# What is needed
Reproduce the records below exactly as they are written.

[Dataset excerpts]

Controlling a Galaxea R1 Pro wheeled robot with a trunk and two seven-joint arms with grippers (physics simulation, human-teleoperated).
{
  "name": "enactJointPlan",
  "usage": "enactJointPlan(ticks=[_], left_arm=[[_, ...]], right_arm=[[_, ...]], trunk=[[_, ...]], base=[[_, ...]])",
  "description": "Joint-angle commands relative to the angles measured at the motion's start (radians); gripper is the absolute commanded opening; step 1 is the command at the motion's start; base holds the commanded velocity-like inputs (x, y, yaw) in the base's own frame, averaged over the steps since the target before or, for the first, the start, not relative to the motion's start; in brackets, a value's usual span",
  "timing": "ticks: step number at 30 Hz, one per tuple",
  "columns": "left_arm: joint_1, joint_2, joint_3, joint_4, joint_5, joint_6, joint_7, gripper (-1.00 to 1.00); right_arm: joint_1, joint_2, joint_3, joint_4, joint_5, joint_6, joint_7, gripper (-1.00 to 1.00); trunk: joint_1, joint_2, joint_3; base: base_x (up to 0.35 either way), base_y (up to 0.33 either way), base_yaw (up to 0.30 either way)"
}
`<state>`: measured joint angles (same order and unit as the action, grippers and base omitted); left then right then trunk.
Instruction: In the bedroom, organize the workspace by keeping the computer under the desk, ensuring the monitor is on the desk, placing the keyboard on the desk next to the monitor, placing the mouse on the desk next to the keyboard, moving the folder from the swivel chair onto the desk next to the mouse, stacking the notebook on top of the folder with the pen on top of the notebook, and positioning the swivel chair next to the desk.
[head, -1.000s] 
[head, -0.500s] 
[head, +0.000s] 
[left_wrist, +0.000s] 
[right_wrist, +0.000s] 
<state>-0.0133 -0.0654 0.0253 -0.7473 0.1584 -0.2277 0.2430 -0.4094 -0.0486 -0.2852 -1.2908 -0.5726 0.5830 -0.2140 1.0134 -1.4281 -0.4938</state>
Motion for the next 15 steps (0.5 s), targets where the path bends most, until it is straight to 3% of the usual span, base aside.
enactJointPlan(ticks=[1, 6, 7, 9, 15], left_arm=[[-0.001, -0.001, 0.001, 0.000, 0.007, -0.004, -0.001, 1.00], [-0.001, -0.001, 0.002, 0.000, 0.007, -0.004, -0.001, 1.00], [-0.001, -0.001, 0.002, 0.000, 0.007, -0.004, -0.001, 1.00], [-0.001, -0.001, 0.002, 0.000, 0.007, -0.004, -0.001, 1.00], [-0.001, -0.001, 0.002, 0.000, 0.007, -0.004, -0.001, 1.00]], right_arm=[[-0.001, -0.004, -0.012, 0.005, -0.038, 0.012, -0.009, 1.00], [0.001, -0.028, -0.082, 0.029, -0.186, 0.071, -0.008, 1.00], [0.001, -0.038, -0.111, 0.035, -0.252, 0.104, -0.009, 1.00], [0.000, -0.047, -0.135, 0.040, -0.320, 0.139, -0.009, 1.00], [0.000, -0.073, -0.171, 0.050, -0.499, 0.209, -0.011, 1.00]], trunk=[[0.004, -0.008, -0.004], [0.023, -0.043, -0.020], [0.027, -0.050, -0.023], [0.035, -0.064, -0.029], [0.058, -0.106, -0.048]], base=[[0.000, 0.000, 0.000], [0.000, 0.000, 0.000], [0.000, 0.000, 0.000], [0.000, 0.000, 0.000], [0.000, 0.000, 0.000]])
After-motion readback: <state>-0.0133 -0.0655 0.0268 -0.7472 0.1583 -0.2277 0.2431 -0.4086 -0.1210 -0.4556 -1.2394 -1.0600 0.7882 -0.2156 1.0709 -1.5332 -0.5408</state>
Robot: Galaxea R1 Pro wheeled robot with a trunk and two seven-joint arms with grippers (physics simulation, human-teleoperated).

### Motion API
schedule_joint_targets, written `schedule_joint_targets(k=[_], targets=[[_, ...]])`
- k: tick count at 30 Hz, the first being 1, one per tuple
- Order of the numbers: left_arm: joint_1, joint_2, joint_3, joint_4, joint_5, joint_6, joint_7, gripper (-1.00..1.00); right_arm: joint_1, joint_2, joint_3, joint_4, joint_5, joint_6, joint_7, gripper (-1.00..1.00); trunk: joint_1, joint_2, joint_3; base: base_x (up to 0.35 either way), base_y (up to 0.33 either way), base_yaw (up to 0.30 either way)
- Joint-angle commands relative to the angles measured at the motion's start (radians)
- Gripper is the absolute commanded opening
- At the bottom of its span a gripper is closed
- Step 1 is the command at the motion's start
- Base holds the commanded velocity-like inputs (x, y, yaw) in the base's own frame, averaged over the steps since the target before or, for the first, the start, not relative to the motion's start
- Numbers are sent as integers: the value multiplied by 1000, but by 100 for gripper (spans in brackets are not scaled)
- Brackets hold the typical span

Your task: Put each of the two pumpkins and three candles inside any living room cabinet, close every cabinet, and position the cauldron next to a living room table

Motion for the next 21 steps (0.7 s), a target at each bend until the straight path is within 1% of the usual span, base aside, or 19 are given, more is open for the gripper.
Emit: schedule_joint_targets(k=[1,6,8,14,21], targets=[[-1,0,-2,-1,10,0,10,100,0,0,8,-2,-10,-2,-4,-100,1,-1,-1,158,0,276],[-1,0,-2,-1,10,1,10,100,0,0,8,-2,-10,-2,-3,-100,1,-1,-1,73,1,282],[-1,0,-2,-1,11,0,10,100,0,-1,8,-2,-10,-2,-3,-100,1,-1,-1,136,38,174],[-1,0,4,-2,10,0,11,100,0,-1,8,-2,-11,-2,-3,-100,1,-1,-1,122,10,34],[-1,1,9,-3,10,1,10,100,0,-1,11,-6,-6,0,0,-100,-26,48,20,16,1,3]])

# Completed task
Controlling a Galaxea R1 Pro wheeled robot with a trunk and two seven-joint arms with grippers (physics simulation, human-teleoperated).
{
  "name": "enactJointPlan",
  "usage": "enactJointPlan(ticks=[_], left_arm=[[_, ...]], right_arm=[[_, ...]], trunk=[[_, ...]], base=[[_, ...]])",
  "description": "Joint-angle commands relative to the angles measured at the motion's start (radians); gripper is the absolute commanded opening; step 1 is the command at the motion's start; base holds the commanded velocity-like inputs (x, y, yaw) in the base's own frame, averaged over the steps since the target before or, for the first, the start, not relative to the motion's start; in brackets, a value's usual span",
  "timing": "ticks: step number at 30 Hz, one per tuple",
  "columns": "left_arm: joint_1, joint_2, joint_3, joint_4, joint_5, joint_6, joint_7, gripper (-1.00 to 1.00); right_arm: joint_1, joint_2, joint_3, joint_4, joint_5, joint_6, joint_7, gripper (-1.00 to 1.00); trunk: joint_1, joint_2, joint_3; base: base_x (up to 0.35 either way), base_y (up to 0.33 either way), base_yaw (up to 0.30 either way)"
}
`<state>`: measured joint angles (same order and unit as the action, grippers and base omitted); left then right then trunk.
Instruction: In the bedroom, organize the workspace by keeping the computer under the desk, ensuring the monitor is on the desk, placing the keyboard on the desk next to the monitor, placing the mouse on the desk next to the keyboard, moving the folder from the swivel chair onto the desk next to the mouse, stacking the notebook on top of the folder with the pen on top of the notebook, and positioning the swivel chair next to the desk.
[head, -1.000s] 
[head, -0.500s] 
[head, +0.000s] 
[left_wrist, +0.000s] 
[right_wrist, +0.000s] 
<state>-0.0133 -0.0654 0.0253 -0.7473 0.1584 -0.2277 0.2430 -0.4094 -0.0486 -0.2852 -1.2908 -0.5726 0.5830 -0.2140 1.0134 -1.4281 -0.4938</state>
Motion for the next 15 steps (0.5 s), targets where the path bends most, until it is straight to 3% of the usual span, base aside.
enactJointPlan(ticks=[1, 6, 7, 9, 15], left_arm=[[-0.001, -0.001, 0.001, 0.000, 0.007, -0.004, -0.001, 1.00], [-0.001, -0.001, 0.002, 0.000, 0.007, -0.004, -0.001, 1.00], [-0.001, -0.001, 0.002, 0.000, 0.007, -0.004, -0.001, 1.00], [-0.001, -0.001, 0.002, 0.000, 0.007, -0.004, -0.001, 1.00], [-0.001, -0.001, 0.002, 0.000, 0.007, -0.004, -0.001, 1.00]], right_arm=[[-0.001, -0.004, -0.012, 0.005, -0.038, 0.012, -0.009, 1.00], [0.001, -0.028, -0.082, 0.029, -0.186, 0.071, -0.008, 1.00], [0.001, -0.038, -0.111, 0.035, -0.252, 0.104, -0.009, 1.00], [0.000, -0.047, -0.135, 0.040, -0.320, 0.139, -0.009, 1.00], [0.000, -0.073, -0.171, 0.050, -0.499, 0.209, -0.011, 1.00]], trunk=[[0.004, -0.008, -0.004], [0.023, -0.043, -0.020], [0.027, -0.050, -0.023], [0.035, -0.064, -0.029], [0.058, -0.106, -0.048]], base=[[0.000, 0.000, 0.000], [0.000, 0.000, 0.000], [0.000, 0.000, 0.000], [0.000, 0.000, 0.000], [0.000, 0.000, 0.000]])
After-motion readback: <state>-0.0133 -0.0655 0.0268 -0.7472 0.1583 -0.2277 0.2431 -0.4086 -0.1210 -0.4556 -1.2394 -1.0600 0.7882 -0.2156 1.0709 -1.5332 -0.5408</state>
Robot: Galaxea R1 Pro wheeled robot with a trunk and two seven-joint arms with grippers (physics simulation, human-teleoperated).

### Motion API
schedule_joint_targets, written `schedule_joint_targets(k=[_], targets=[[_, ...]])`
- k: tick count at 30 Hz, the first being 1, one per tuple
- Order of the numbers: left_arm: joint_1, joint_2, joint_3, joint_4, joint_5, joint_6, joint_7, gripper (-1.00..1.00); right_arm: joint_1, joint_2, joint_3, joint_4, joint_5, joint_6, joint_7, gripper (-1.00..1.00); trunk: joint_1, joint_2, joint_3; base: base_x (up to 0.35 either way), base_y (up to 0.33 either way), base_yaw (up to 0.30 either way)
- Joint-angle commands relative to the angles measured at the motion's start (radians)
- Gripper is the absolute commanded opening
- At the bottom of its span a gripper is closed
- Step 1 is the command at the motion's start
- Base holds the commanded velocity-like inputs (x, y, yaw) in the base's own frame, averaged over the steps since the target before or, for the first, the start, not relative to the motion's start
- Numbers are sent as integers: the value multiplied by 1000, but by 100 for gripper (spans in brackets are not scaled)
- Brackets hold the typical span

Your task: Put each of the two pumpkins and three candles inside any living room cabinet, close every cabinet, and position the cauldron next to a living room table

Motion for the next 21 steps (0.7 s), a target at each bend until the straight path is within 1% of the usual span, base aside, or 19 are given, more is open for the gripper.
Emit: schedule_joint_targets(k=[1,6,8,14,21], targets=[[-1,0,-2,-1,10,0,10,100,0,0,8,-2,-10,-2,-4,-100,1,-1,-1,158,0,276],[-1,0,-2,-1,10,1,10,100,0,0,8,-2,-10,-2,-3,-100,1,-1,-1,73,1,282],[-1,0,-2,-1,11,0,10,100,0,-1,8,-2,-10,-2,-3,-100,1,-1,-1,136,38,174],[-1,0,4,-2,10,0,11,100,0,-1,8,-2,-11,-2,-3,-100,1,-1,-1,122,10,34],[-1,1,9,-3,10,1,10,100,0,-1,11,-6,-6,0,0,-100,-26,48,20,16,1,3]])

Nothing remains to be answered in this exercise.